◆ **What you will do**
Select, from the data, each line where "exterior" occurs.

◆ **Dataset content**
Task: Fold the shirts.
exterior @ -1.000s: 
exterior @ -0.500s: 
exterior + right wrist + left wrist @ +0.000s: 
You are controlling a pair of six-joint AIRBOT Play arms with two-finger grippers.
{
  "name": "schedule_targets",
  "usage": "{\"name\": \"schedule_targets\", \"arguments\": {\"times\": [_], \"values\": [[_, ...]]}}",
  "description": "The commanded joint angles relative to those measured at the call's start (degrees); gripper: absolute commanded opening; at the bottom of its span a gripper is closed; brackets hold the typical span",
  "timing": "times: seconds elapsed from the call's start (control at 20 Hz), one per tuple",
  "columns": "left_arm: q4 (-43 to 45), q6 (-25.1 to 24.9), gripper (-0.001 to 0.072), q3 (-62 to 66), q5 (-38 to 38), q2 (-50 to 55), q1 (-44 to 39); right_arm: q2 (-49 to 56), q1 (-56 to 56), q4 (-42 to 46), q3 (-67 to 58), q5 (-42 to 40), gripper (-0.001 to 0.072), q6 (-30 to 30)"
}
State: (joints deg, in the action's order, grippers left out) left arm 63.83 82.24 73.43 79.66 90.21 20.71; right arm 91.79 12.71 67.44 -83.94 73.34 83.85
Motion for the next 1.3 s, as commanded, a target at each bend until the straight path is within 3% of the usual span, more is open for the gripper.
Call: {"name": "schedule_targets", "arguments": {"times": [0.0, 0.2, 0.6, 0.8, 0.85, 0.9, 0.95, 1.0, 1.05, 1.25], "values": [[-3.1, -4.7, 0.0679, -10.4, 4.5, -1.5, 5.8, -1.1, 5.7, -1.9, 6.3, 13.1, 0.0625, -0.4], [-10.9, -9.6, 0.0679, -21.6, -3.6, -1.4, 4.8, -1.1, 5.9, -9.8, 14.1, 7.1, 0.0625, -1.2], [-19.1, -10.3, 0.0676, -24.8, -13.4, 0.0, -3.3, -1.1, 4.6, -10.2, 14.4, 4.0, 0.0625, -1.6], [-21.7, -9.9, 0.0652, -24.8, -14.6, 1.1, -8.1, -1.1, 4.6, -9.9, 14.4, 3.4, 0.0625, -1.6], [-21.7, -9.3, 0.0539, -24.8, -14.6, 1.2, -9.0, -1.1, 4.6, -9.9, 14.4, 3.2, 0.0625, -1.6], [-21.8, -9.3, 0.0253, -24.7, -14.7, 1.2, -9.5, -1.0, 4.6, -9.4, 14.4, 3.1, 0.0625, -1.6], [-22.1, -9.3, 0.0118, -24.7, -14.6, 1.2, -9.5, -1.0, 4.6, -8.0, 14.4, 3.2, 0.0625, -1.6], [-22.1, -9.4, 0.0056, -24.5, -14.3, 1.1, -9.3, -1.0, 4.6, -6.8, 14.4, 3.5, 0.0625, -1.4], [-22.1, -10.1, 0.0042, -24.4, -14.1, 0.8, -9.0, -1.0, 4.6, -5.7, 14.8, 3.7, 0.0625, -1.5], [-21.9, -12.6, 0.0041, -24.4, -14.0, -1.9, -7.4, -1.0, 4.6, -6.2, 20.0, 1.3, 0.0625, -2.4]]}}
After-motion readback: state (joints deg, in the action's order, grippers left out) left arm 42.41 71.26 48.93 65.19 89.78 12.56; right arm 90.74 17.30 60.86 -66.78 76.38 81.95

◆ **Reply to the exercise**
exterior @ -1.000s: 
exterior @ -0.500s: 
exterior + right wrist + left wrist @ +0.000s: 

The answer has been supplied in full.